Select And Work On One Method At A Time
For now, describe on a written list a couple of methods you hold in 'day-tight' compartments and set them aside for a day or two.  Forget about them for now.  Leave the list set aside somewhere for a few days.  Then after a couple of days, return to see if the list has become the true ones you practice.  You will know if they are true when you come back to the list a couple of days later.  If you did not practice these methods on your list, they are not true.  You lied to yourself.  I lie to myself all of the time.  However, on this project, let's skip the lies.  When you come back to the list you will immediately know if they are true or not.  You will also know if they are not true because stronger ones will appear in your mind when you read the list you made a couple of days ago.  When that happens, you now have the right list.  Write the new ones down.  The new ones in your mind are the true ones you practiced the most during the past couple of days.  They are the ones you hold in your 'day-tight' compartments.  These are the ones you practice in your 'day-tight' methods of your business.  You hold them dearly within their proper and trusted compartments.  Write one of them down.  Some of those on the list are the ones that may be holding you up.  We are going to go to work on one of them.

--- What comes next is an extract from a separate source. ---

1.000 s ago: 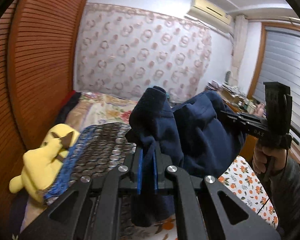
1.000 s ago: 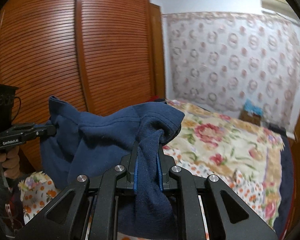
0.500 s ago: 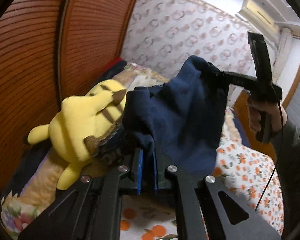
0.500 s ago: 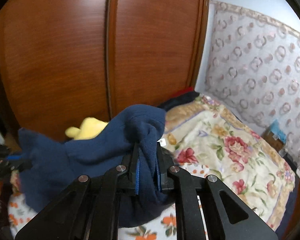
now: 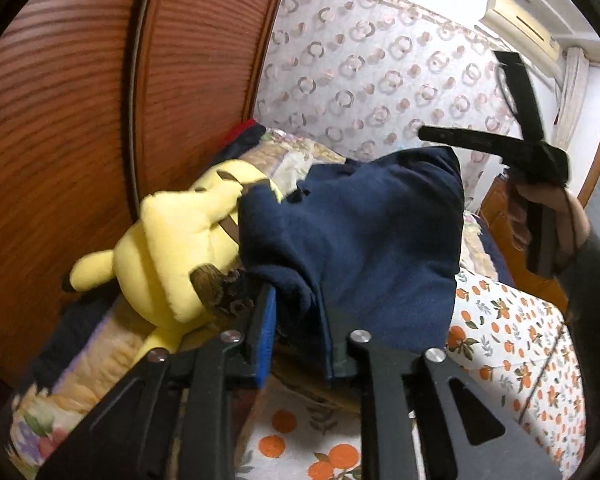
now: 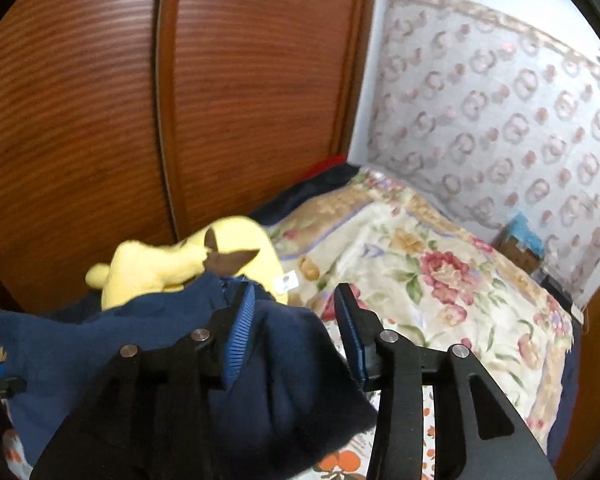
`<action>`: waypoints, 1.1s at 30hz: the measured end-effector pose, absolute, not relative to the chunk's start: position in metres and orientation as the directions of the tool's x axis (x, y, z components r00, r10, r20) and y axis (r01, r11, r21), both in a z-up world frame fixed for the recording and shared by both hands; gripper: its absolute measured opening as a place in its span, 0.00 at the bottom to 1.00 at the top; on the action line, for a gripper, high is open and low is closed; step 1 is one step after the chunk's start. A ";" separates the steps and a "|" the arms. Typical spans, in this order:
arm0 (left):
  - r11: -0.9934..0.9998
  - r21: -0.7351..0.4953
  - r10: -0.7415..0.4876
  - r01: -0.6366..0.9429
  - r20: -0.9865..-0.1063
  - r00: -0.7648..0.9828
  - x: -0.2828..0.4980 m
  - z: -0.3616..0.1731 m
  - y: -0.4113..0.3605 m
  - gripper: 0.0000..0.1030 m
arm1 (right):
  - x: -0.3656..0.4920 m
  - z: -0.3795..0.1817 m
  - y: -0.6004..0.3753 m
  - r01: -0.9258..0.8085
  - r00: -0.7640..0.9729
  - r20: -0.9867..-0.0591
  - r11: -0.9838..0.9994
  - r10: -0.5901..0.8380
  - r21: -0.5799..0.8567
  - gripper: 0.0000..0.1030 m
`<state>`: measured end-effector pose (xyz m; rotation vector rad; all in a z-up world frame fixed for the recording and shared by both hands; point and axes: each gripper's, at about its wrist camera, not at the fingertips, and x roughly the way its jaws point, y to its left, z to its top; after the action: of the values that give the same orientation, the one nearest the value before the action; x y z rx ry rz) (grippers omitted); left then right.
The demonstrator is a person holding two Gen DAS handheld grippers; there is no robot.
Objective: Fold small clothes
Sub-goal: 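Carry the folded shirt with both grippers onto the patterned pillow by the plush toy, then open both grippers and withdraw them from the shirt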
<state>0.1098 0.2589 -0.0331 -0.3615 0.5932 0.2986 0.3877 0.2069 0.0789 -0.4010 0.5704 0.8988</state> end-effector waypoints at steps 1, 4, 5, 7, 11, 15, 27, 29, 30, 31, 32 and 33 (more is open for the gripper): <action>0.900 -0.229 0.179 -0.372 -0.584 0.792 0.108 -0.030 0.258 0.24 | 0.382 0.081 0.198 -0.823 0.483 -0.612 0.563 0.626 -0.073 0.42; 0.913 -0.194 0.195 -0.360 -0.565 0.801 0.102 -0.022 0.252 0.24 | 0.365 0.083 0.178 -0.816 0.486 -0.601 0.576 0.634 -0.052 0.43; 0.917 -0.178 0.203 -0.357 -0.562 0.802 0.100 -0.019 0.250 0.24 | 0.358 0.083 0.173 -0.815 0.484 -0.600 0.578 0.637 -0.043 0.43; 0.926 -0.151 0.215 -0.347 -0.545 0.810 0.095 -0.011 0.243 0.24 | 0.344 0.081 0.159 -0.816 0.477 -0.598 0.578 0.643 -0.029 0.43; 0.945 -0.125 0.196 -0.302 -0.524 0.829 0.088 -0.001 0.223 0.25 | 0.306 0.078 0.122 -0.816 0.475 -0.589 0.578 0.654 -0.017 0.43; 0.962 -0.107 0.160 -0.250 -0.523 0.837 0.086 0.003 0.200 0.25 | 0.272 0.080 0.086 -0.798 0.499 -0.571 0.603 0.652 -0.008 0.44; 0.994 -0.056 0.046 -0.089 -0.525 0.850 0.081 -0.002 0.121 0.26 | 0.195 0.082 -0.010 -0.690 0.623 -0.516 0.724 0.587 -0.010 0.60; 0.996 -0.048 0.037 -0.073 -0.523 0.852 0.080 -0.003 0.112 0.26 | 0.186 0.079 -0.023 -0.669 0.639 -0.512 0.743 0.573 -0.003 0.63; 0.997 -0.042 0.035 -0.066 -0.524 0.851 0.080 -0.003 0.107 0.26 | 0.181 0.076 -0.033 -0.654 0.650 -0.511 0.757 0.562 0.001 0.65; 0.998 -0.037 0.025 -0.052 -0.525 0.851 0.080 -0.003 0.101 0.26 | 0.177 0.074 -0.040 -0.639 0.659 -0.511 0.769 0.551 0.004 0.66; 0.999 -0.037 0.012 -0.036 -0.525 0.851 0.079 -0.003 0.095 0.26 | 0.171 0.071 -0.050 -0.622 0.670 -0.511 0.783 0.539 0.010 0.68; 0.999 -0.038 0.001 -0.025 -0.523 0.852 0.079 -0.002 0.091 0.26 | 0.166 0.070 -0.057 -0.610 0.677 -0.508 0.792 0.532 0.016 0.70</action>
<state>0.0786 0.0907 -0.0022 -0.0441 0.5503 0.0139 0.1664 -0.0566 0.0698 -0.1599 0.5191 0.6446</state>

I selected mine.  You select the one you want to work on.  Now we are going to make these methods a strong part of our conscious awareness.  We are going to try to move them from the involuntary role they currently play and transfer them into becoming a bigger part of our thinking roles.  We actually may not change them.  All we want to do is make sure we use some heavy thinking about them before we continue to use them.  Each time we involuntarily resort to use this 'day-tight' compartment we selected to work on, we want our mental lights to go off like loud alarms.  We want to make sure we are aware of the fact that we are using this particular 'day-tight' compartment.  We want to make sure we are using our thinking capacities to continue to use this 'day-tight' method.   We no longer want to allow our 'natural' instincts to manage this method of decision-making.  We want to change how we allow this process to work on one of our 'day-tight' compartments.  We are going to focus on changing how we do this one method.  Just one, that is all.

Work on this project for about one month.  Go ahead and try to change it up a little bit.  You will not fail in business because you changed one little 'day-tight' method.  However, you will notice some of your patterns of operation will be altered a little bit.  Pay close attention to how others react to your changing approaches.  Allow some time for the absorption to mature.  Some changes may occur very slowly.  Be patient with this experiment.  Keep in mind all new ideas are met with resistance.  You will face some pockets of resistance.  It is natural.  You will be practicing some new changes.  You will experience some resistance.  Get over it and move on to working this project.  Your business will not die.

Do not openly share this project with anyone else.  Keep it to yourself.  This is a project you are working on with yourself, about yourself and to yourself.  Nobody else needs to be involved.  The only involvement others will experience is what they may see or feel in how you have changed what you previously protected.  You will see and feel some changed reactions from that process, yourself.  Changing a method that has become a silent part of your 'day-tight' compartments will be difficult to perform.  However, the lessons you gain form working on one will lead you to believe how important some of the others may be to consider expanding the process.  This is what they mean when they say, "Think, And Grow Rich."  It is not always about money.  Richness is more importantly in the mind.

Work the mind with more thinking than before and learn how to manage your 'day-tight' compartments more openly.  Your business methods will be pleased with the results.  Go ahead and do this simple project.  It will not kill your business and it will teach you a great deal about a lot of important things.